The thing is, when Obama announced in his Camp Lejeune speech almost a year ago now that he was going to go along with the Status of Forces Agreement as Bush had signed it at the end of his term, there was no mention of that embassy that you referred to and the force protection required to protect that embassy.
It's not like a couple of Marine guards out front like the embassy in Australia or something there.
And he made no mention of air power.
He made no mention of the mercenaries and other contractors inside the country.
And in fact, he put Robert Gates on TV.
I don't know if he told him to say this or not, but when Gates was on the Sunday morning news shows, you know where the golfers and serious people get their news, he said, look, we're going to rename forces whatever we want so that they're not combat forces anymore.
And on one hand, I see where Patrick Coburn says, hey, look, Maliki won.
He's got the majority behind him, and he can stick by his guns and kick us out, and he means to.
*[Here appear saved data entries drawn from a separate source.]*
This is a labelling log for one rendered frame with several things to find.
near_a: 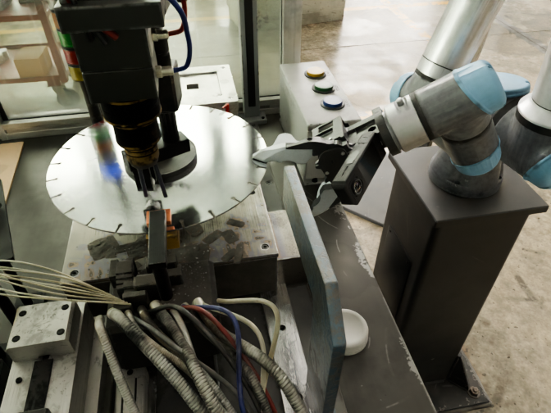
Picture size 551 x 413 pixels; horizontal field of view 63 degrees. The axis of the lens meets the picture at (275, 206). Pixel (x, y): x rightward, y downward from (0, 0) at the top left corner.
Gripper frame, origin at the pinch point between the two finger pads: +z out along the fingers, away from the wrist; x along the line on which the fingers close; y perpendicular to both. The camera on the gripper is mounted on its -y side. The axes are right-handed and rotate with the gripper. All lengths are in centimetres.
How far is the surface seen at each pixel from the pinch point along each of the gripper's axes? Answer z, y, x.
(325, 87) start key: -9.2, 33.0, -2.9
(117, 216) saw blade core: 14.3, -13.1, 16.2
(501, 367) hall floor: -14, 22, -113
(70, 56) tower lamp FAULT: 25.1, 21.5, 31.5
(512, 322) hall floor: -22, 39, -118
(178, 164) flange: 8.4, -2.6, 13.9
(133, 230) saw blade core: 12.0, -15.6, 14.7
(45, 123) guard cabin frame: 53, 37, 22
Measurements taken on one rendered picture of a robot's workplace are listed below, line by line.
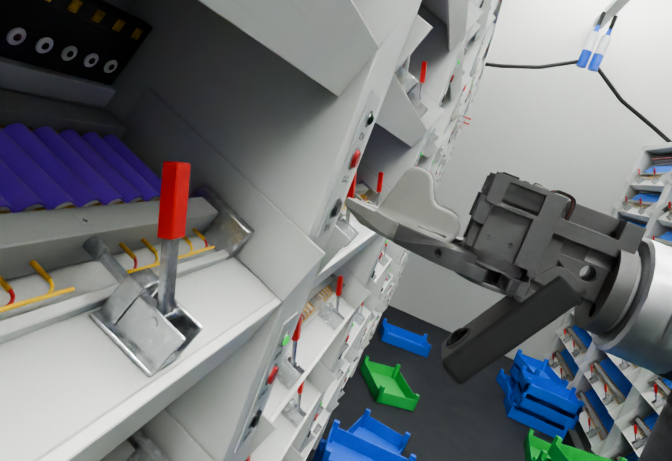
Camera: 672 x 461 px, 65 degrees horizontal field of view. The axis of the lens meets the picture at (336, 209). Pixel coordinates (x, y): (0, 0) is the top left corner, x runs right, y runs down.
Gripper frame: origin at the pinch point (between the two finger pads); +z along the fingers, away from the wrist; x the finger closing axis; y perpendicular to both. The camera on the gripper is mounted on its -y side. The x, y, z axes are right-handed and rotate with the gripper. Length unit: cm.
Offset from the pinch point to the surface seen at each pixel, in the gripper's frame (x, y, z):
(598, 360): -275, -62, -119
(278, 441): -41, -47, 4
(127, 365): 22.5, -7.0, 3.9
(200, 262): 11.4, -5.2, 6.8
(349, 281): -65, -22, 6
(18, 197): 22.3, -2.2, 11.7
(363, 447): -132, -92, -13
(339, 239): -4.7, -3.4, 1.4
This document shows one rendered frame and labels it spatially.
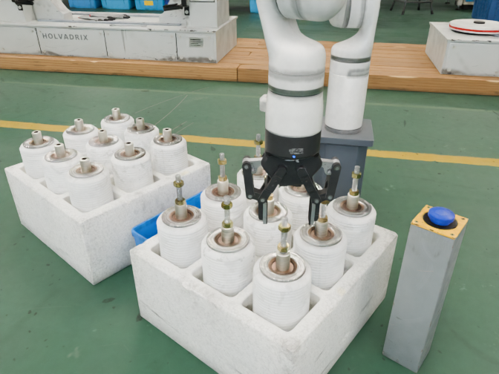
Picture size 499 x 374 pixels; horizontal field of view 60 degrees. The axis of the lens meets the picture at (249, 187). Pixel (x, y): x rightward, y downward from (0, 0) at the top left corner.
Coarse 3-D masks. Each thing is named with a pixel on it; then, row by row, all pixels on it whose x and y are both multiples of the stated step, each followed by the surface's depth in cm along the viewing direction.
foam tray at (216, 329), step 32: (160, 256) 90; (256, 256) 84; (352, 256) 84; (384, 256) 87; (160, 288) 83; (192, 288) 76; (352, 288) 77; (384, 288) 96; (160, 320) 89; (192, 320) 80; (224, 320) 73; (256, 320) 70; (320, 320) 70; (352, 320) 84; (192, 352) 85; (224, 352) 77; (256, 352) 70; (288, 352) 65; (320, 352) 74
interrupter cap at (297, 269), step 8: (264, 256) 72; (272, 256) 72; (296, 256) 72; (264, 264) 70; (272, 264) 71; (296, 264) 70; (304, 264) 70; (264, 272) 68; (272, 272) 68; (280, 272) 69; (288, 272) 69; (296, 272) 68; (304, 272) 69; (280, 280) 67; (288, 280) 67
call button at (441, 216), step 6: (432, 210) 70; (438, 210) 70; (444, 210) 70; (450, 210) 70; (432, 216) 69; (438, 216) 69; (444, 216) 69; (450, 216) 69; (432, 222) 70; (438, 222) 69; (444, 222) 68; (450, 222) 68
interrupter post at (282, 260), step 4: (276, 252) 69; (288, 252) 69; (276, 256) 69; (280, 256) 68; (284, 256) 68; (288, 256) 68; (276, 260) 69; (280, 260) 68; (284, 260) 68; (288, 260) 69; (276, 264) 70; (280, 264) 69; (284, 264) 69; (288, 264) 69; (276, 268) 70; (280, 268) 69; (284, 268) 69; (288, 268) 70
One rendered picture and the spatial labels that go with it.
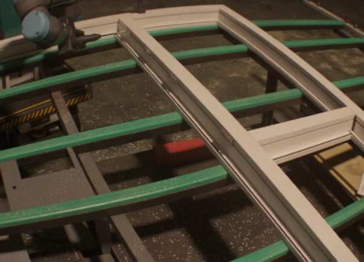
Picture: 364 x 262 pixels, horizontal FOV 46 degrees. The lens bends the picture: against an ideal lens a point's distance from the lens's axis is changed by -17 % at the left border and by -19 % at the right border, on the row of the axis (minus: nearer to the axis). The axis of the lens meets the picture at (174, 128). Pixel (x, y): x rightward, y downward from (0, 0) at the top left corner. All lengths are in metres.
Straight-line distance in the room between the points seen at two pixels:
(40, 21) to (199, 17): 0.80
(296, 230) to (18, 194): 0.62
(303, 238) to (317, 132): 0.39
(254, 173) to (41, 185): 0.47
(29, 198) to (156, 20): 1.00
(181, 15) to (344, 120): 0.85
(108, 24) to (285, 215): 1.06
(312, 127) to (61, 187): 0.63
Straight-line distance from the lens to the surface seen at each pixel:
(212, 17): 1.93
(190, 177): 1.09
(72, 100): 2.50
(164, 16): 1.84
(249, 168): 1.07
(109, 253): 1.32
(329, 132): 1.28
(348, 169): 1.62
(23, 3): 1.39
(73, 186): 1.08
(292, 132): 1.17
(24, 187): 1.10
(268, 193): 1.02
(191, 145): 1.60
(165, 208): 1.42
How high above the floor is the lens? 1.55
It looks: 33 degrees down
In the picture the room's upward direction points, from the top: 3 degrees clockwise
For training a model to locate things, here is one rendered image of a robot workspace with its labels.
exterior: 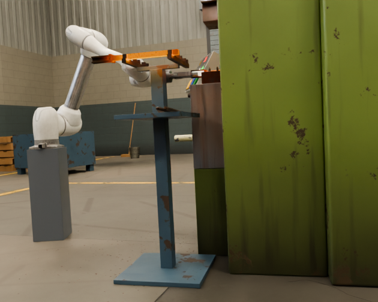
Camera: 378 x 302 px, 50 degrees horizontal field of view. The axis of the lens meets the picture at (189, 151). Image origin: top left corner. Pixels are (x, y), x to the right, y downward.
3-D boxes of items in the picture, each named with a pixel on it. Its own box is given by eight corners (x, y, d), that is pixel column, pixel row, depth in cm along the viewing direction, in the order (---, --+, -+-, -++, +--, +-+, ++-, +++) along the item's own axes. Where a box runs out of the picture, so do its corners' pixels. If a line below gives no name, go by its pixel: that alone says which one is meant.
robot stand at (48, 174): (33, 241, 263) (26, 150, 259) (43, 233, 283) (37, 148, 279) (63, 240, 263) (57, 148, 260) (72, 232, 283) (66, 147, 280)
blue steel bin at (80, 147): (15, 174, 732) (12, 135, 728) (51, 169, 801) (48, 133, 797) (62, 175, 670) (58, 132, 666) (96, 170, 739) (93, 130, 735)
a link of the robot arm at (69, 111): (44, 130, 283) (65, 130, 303) (61, 140, 277) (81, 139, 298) (78, 24, 265) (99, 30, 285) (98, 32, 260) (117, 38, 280)
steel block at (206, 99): (193, 168, 216) (189, 84, 213) (206, 162, 253) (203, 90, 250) (302, 165, 203) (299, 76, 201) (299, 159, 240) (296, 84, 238)
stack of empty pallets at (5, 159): (-39, 172, 842) (-42, 138, 838) (-6, 168, 925) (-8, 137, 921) (10, 171, 801) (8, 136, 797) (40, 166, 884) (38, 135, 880)
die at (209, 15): (202, 21, 224) (201, 4, 223) (209, 30, 243) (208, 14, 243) (280, 13, 215) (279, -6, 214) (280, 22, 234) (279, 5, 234)
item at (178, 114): (113, 119, 178) (113, 115, 178) (145, 120, 217) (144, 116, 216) (179, 115, 171) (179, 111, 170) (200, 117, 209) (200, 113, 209)
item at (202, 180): (197, 255, 218) (193, 169, 216) (209, 236, 255) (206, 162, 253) (305, 257, 206) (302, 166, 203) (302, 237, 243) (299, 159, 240)
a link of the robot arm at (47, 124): (27, 140, 265) (25, 106, 264) (47, 139, 282) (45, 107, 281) (47, 139, 259) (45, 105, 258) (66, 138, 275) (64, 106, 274)
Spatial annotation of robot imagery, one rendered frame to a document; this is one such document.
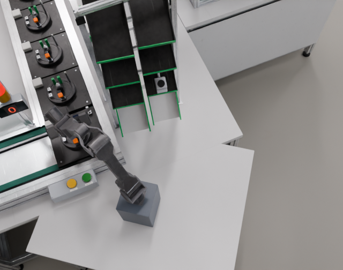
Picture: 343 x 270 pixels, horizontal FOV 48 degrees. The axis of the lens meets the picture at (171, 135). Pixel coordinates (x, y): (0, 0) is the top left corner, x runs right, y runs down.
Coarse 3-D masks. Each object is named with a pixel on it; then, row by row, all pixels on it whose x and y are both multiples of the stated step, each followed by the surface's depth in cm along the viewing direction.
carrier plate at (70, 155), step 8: (80, 112) 184; (96, 120) 182; (56, 144) 178; (56, 152) 176; (64, 152) 176; (72, 152) 176; (80, 152) 176; (56, 160) 174; (64, 160) 174; (72, 160) 174
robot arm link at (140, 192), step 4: (136, 176) 147; (140, 188) 150; (144, 188) 149; (120, 192) 147; (136, 192) 150; (140, 192) 149; (124, 196) 146; (132, 196) 150; (136, 196) 148; (128, 200) 148; (132, 200) 147
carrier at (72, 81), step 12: (60, 72) 195; (72, 72) 194; (36, 84) 190; (48, 84) 192; (60, 84) 185; (72, 84) 189; (84, 84) 191; (48, 96) 186; (72, 96) 186; (84, 96) 188; (48, 108) 186; (72, 108) 186; (84, 108) 187; (48, 120) 184
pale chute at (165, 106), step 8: (152, 96) 174; (160, 96) 175; (168, 96) 175; (176, 96) 172; (152, 104) 176; (160, 104) 176; (168, 104) 177; (176, 104) 177; (152, 112) 177; (160, 112) 177; (168, 112) 178; (176, 112) 178; (152, 120) 174; (160, 120) 178
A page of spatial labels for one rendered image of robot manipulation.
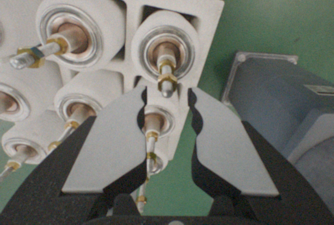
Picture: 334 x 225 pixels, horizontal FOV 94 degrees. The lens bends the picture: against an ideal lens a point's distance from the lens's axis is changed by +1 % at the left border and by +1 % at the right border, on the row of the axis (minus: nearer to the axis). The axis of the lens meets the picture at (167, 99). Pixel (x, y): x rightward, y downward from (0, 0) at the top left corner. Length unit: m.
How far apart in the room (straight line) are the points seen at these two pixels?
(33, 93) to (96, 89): 0.10
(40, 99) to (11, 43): 0.09
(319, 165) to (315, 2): 0.41
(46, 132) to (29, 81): 0.12
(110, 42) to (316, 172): 0.34
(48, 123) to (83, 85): 0.16
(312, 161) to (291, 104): 0.09
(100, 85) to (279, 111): 0.32
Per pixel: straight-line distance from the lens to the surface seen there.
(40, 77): 0.34
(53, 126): 0.41
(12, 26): 0.28
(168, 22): 0.21
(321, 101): 0.35
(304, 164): 0.33
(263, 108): 0.39
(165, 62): 0.17
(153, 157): 0.22
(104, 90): 0.28
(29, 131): 0.39
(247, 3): 0.50
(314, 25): 0.61
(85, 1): 0.23
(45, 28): 0.25
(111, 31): 0.23
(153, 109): 0.25
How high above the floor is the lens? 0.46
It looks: 57 degrees down
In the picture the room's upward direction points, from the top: 179 degrees clockwise
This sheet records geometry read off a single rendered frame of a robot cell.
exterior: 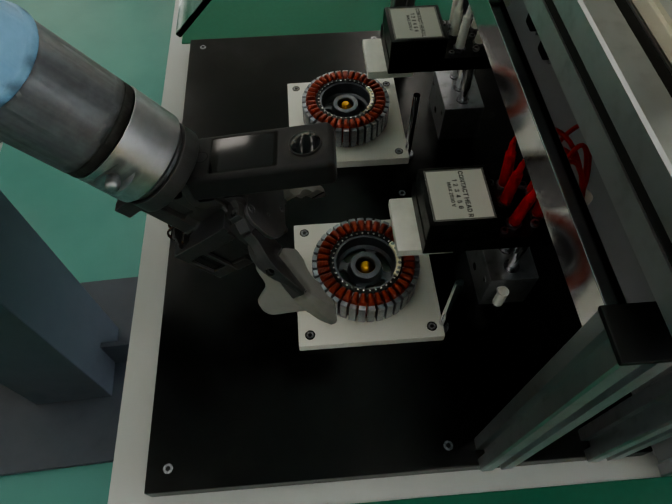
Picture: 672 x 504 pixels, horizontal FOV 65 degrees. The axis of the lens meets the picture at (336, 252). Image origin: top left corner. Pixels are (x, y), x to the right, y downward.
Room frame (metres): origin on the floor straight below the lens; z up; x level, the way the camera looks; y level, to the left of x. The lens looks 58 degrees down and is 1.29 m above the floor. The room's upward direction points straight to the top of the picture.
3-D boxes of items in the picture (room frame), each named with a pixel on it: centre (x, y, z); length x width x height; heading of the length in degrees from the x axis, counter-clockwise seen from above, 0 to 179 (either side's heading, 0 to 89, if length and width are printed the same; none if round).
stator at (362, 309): (0.28, -0.03, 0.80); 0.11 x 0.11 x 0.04
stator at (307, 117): (0.52, -0.01, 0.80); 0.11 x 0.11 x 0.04
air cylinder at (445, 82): (0.53, -0.16, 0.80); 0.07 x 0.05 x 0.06; 4
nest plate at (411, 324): (0.28, -0.03, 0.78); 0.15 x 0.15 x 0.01; 4
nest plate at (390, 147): (0.52, -0.01, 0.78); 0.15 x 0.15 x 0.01; 4
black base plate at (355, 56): (0.40, -0.04, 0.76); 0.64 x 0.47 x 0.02; 4
But I can also see where Obama left some pretty deliberately large loopholes in his policy of withdrawal, it sounded like, as well.
How can you help me reconcile these things?
Well, I think it is hard to believe that the U.S. is actually leaving Iraq.
I think that's certainly something that's been difficult for me as an individual to get my mind around.
But I think the withdrawal schedule is going to go as planned, barring something, because I don't think Obama wants to be involved in Iraq.
I think he just wants to, you know, everyone close their eyes and get out of there as quickly as possible, and sort of with your fingers crossed that it doesn't flare up into some sort of major violent incident before 2011.
But here's where the wiggle room comes in.
Even now, after 2011, after December 2011, they're already negotiating and talking about what kind of presence the U.S. is going to have in Iraq for years and years to come.
It's going to be a small, most likely, it's going to be something like 20-30,000 U.S. troops, plus various contractors.
The embassy there is still going to be the largest embassy in the world.
In fact, I believe, I don't think this has been reported yet, but the embassy is already doubling the size of its staff, the Baghdad embassy there.
And so already you see this sort of, and it's going to be, and the question is, is the embassy's mission going to be sort of a normalized mission, or is there going to be sort of a military element to the mission?
But essentially, you can be sure that there will be American soldiers in Iraq, American forces, I'll use the word forces, in Iraq for years to come.
It will probably be lower than 50,000, but, because here's why.
The Iraqi government, it's in the Iraqi government's interest to still have us there for their own purposes.
They can get a lot of military aid, they can get weapons, we're selling them tons of weapons, we're going to sell them new airplanes, we're going to sell them new Humvees, all these sorts of things.
Yeah, but Maliki's got to keep Muqtada al-Sadr and the Nationalists happy too, doesn't he?
It's true, but I think as they, the one advantage is going to be, once the Americans are kind of out of the way, already, you know, in December there were no American casualties in Iraq, any battle casualties, and why that's significant is because it shows the Americans are sort of staying out of the way, and I think what we've seen is that if the Americans stay out of the way, and stay sort of out of sight, out of mind, that's okay.
The Iraqi government can live with that.
And also, though there's a lot of Iranian influence within the Iraqi government, as we talked about before, it's not always as clear-cut as we make it sound, in that Maliki, or whoever the Prime Minister becomes after the election, is going to want something to be able to protect themselves against Iran, and having the U.S. there is sort of a guarantee against any large-scale Iranian action against Iraq.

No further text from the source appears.